V6 still not supported

Michael Thomas mike at mtcc.com
Wed Mar 23 17:21:15 UTC 2022


On 3/23/22 10:04 AM, Joe Maimon wrote:
>
>
> Michael Thomas wrote:
>>
>> On 3/22/22 10:34 PM, Joe Maimon wrote:
>>>
>>>>
>>>> There is this other side: I'm dualstack, and I simply dont notice.
>>>
>>> Being in transition state indefinitely is not success.
>>>
>>> The other side is when you are v6 only and you dont notice. We arent 
>>> there yet. Thats the failure.
>>>
>> This is a terrible way to look at things. SIP has been gradually been 
>> taking over the PSTN signaling for 20 years. It has not rooted out 
>> every SS7 installation on the planet and probably won't until I'm 
>> long dead. Is that a failure? It's certainly a "transition state". 

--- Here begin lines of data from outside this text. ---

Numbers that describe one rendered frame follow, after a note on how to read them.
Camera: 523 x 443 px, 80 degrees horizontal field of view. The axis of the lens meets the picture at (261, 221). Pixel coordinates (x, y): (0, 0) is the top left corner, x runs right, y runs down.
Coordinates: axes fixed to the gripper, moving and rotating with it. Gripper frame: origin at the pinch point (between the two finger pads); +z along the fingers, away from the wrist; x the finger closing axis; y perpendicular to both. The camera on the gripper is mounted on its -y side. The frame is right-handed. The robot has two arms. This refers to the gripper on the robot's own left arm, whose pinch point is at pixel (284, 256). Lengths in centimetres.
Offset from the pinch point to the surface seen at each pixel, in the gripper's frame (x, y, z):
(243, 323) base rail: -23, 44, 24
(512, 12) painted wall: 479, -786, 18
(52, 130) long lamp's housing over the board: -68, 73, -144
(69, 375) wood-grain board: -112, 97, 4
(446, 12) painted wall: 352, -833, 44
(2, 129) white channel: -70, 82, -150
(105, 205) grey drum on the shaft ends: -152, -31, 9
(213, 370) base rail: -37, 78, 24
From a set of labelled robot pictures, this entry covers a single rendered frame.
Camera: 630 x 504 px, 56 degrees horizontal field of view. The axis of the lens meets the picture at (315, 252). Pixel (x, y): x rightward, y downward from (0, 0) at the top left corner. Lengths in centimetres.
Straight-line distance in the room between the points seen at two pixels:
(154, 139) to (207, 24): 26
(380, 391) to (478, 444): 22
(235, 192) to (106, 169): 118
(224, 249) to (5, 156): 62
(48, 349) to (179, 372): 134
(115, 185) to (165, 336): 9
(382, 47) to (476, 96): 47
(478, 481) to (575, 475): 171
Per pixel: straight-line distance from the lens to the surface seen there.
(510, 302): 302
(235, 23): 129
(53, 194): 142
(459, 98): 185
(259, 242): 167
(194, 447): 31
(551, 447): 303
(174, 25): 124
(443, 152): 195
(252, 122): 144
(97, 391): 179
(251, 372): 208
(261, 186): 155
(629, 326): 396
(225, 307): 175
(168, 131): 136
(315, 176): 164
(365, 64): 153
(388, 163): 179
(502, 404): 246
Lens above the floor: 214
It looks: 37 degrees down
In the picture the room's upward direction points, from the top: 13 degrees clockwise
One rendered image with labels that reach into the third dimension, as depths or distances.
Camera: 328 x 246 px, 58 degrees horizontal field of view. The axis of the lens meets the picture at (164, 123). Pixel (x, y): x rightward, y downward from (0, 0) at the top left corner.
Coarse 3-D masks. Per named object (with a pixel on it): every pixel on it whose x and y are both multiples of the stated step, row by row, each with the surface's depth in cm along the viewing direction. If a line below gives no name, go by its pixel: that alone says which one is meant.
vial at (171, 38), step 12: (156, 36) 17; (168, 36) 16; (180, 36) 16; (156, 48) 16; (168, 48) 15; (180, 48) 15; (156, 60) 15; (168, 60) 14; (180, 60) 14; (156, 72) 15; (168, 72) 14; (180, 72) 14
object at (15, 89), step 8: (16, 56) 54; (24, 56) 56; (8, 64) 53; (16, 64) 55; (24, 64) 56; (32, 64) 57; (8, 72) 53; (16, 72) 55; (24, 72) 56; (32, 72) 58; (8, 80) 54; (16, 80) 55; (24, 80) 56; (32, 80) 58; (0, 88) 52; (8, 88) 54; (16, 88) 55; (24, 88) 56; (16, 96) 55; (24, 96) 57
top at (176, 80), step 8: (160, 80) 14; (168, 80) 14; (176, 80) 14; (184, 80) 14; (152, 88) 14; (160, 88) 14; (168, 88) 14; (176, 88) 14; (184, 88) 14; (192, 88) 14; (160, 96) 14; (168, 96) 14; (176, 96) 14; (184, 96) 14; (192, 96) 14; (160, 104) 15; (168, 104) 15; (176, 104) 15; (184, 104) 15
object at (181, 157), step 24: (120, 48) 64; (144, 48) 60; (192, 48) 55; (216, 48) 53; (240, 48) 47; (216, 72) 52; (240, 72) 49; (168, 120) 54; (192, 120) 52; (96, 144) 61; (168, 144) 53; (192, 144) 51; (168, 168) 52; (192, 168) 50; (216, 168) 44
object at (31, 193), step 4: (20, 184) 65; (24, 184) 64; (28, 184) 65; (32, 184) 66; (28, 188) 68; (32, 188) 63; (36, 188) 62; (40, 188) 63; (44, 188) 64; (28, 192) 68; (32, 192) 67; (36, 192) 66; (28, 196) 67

>> After not paying attention for probably a decade and seeing how much 
>> it's penetrated I'd call that a resounding success. The same is true 
>> of IPv6 with all of the mobile uptake. Legacy is hard. It always has 
>> been hard. Calling something a failure because it doesn't instantly 
>> defeat legacy a terrible take. It was always going to be difficult to 
>> add address space to IP regardless of how it was done. All of the 
>> bagging on IPv6 and imagining a better ipng ignores that basic fact.
>>
>> Mike
>>
>>
> SIP wasnt formulated to save telephony. In fact sip has nearly 100% 
> adoption for ip based telephony. It did displace legacy and 
> proprietary protocols.
>
> There is no comparison. IPv6 transition was intended to complete 
> before run out using Dual Stack. Fail.
>
>
SIP won't displace all legacy PSTN any time soon. So it's a failure by 
your definition. And by your definition IPv6 was a failure before it was 
even born because the internet became popular -- something I'll add that 
nobody knew for certain when it was being designed. There's a lot of 
sour grapes about stuff that happened 30 years ago.